Surfboard shaping classes now in session at LCC High
Most creations that come out of shop class don’t float. Or glide across waves. It’s a different story at La Costa Canyon High School.
In a pilot program that’s the brainchild of art teacher Ron Lenc, 60 students are designing and making surfboards for credit. The goal is to give would-be shapers a head start in the industry. But even if students don’t plan to be professional shapers, they’ll learn skills that translate into other industries.
Pointing to old surfboards in his classroom, Lenc explained that inventors, builders and designers must understand how form relates to function. What better way to teach this than shaping? Adding only a quarter-inch of thickness to a board, for instance, greatly affects its performance.
Also, many fields work with composite materials that make up surfboards, like foam and fiberglass.
“It’s not just a shaping class,” Lenc said. “It’s a composite fabrication class. The applications of epoxies and carbon fiber — that transfers to the building of drones, robotics or even aerospace.”
Agreeing on this point was San Diego surfboard shaper Carl Ekstrom, who has applied his board-making abilities to furniture and other areas.
“Knowing composite materials can open doors,” said Ekstrom in a phone interview.
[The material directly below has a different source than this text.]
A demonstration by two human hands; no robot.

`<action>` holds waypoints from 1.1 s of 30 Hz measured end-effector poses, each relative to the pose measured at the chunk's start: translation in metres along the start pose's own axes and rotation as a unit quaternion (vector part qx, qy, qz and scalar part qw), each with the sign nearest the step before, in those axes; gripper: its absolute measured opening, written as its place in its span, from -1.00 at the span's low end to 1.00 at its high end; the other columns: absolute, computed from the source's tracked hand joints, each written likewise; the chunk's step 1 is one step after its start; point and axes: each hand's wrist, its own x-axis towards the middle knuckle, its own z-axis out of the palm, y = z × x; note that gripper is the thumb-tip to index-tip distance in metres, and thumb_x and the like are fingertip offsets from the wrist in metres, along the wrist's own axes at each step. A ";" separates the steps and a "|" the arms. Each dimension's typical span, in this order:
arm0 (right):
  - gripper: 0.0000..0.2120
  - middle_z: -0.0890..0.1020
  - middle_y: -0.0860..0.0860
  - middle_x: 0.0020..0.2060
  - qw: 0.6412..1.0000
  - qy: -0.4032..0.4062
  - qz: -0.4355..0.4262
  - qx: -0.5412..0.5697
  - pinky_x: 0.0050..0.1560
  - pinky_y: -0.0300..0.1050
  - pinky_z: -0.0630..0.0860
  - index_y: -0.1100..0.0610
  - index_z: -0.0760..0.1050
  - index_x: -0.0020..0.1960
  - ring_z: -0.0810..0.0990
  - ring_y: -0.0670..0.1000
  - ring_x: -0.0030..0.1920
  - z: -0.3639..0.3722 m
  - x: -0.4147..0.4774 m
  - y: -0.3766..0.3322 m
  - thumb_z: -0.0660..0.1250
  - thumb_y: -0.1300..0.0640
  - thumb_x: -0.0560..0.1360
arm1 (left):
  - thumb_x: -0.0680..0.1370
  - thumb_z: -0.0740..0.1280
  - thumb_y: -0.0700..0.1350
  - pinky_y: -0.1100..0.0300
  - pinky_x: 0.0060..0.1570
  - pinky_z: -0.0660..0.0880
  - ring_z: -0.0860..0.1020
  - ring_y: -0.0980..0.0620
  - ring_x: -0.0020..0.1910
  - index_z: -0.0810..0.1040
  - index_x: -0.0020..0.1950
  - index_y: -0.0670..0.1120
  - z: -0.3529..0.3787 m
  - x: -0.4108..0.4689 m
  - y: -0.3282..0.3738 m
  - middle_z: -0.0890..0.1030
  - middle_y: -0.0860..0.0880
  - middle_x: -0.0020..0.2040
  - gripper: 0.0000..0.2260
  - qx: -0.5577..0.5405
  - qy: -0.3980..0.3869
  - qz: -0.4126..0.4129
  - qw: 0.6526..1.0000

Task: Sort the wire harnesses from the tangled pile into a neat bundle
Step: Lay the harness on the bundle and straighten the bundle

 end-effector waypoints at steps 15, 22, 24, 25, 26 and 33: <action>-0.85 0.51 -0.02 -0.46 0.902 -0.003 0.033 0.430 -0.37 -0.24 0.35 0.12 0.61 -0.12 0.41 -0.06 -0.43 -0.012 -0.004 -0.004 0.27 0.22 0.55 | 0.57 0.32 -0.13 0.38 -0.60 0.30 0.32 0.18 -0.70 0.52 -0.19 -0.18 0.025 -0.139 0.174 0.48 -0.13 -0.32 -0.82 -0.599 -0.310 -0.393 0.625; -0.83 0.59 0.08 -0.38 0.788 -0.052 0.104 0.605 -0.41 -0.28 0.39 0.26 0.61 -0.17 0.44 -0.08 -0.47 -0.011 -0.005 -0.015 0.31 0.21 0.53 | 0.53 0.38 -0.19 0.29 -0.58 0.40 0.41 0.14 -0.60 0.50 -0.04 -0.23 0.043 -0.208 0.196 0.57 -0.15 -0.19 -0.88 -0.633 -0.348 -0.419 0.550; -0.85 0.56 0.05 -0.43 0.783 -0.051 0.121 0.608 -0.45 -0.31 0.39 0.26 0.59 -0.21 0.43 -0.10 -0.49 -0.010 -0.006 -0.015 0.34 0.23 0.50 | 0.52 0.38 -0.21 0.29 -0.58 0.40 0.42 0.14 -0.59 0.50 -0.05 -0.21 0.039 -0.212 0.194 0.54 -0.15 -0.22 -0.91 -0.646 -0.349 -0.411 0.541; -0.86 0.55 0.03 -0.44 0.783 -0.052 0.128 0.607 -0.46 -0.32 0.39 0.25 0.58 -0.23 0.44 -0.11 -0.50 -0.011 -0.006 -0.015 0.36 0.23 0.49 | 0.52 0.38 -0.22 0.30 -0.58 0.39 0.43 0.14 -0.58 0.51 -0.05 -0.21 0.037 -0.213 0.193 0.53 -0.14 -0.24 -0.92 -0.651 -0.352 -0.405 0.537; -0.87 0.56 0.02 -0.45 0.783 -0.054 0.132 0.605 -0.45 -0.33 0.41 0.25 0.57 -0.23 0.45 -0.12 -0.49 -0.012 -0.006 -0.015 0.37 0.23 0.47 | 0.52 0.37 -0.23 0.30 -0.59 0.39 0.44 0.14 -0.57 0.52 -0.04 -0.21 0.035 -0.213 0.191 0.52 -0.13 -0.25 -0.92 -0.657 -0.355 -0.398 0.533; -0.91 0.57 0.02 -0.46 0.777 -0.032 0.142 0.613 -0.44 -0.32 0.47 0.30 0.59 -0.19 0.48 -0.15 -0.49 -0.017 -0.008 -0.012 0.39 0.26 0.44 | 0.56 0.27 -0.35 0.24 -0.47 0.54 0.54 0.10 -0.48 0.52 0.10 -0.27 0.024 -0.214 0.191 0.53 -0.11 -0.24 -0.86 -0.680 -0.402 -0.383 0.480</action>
He added that the classes sound like a great idea.
Lenc’s inspiration for the program came while perusing surfboards at the recent Surf Craft exhibit at the Mingei International Museum in Balboa Park. The ingenuity that went into each board blew him away.
“I walked away thinking I needed to shake things up at LCC with a program that will interest kids,” said Lenc, who grew up riding waves at Huntington Beach and shaped surfboards in his teens.
Years of teaching sculpting also prepared him to lead the program. “There’s a lot of crossover between shaping and sculpting,” he said.
For students who are serious about entering the industry, the program aims to help them break in.
“In the past, teens got into the surfboard industry by sweeping the shaping bays of a shop, and then eventually they’d get their hands on the tools. Or they would try a few boards on their own and make big mistakes. I’m trying to give them some entry-level skills to get them going.”
Lenc said as far as he knows, it’s only the second school program in the country offering surfboard shaping for class credit — and the first west of the Mississippi. A high school in Michigan a few years ago launched an action sports board-making class, resulting in a partnership with Burton Snowboards.
“I talked with them as part of my research,” Lenc said.
As a trial run, students last month built handplanes — miniature boards that bodysurfers strap onto one hand to gain extra speed. Now they face the challenge of coming up with a full surfboard design and producing it. Alternately, they could also make a skateboard or snowboard.
To give them ideas, Lenc has been walking them through the history of various designs, from single-fin surfboards to fish-style surfboards.
The program, which launched this fall with two class sections, has a high degree of freedom. During a recent class, for instance, some students viewed YouTube videos on how to construct a surfboard fin. Others were tracing fin outlines on cardboard. Still others were looking for inspiration in a shaping book.
Student Nathan Gutierrez said he enrolled in the class because he’s interested in following in the footsteps of his grandpa Eddie Gutierrez, a surfboard shaper. If nothing else, he wants to make a board for his grandpa.
“He’s made me boards my whole life, so I want to return the favor,” he said.
Students Matt Hissong, Calvin Rice and Stihl Coleman said they probably won’t become shapers, but they believe what they’re learning could come in handy in future careers.
Principal Bryan Marcus said the school offers a number of classes for students who want to explore different career paths. He cited a fashion design class as another example.
“This could be a career opportunity for a kid still in high school and who’s working for a shaping business,” Marcus said, adding that he could see the pilot program becoming permanent.
One difficulty of the program is that materials and equipment are more expensive than the average shop class, so donations are welcome. In particular, the class needs money to convert a storage room into a shaping lab.
Thus far, Marko Foam has donated surfboard blanks — the building blocks of surfboards. Also, the nonprofit Surfing Madonna Oceans Project and La Costa Canyon High School Foundation have kicked in funds.
When students are finished with their boards at the end of the school year, they’ll then have to come up with a plan to enter the marketplace.
“I’m running the class as if they’re starting a backyard board business,” Lenc said.
Lenc, a teacher at La Costa Canyon for nearly 20 years, has been a huge proponent of students using their hands. He believes the shaping program is a way to continue that legacy.
“We know math, science and English are important. But also knowing tools and materials can lead to big things.”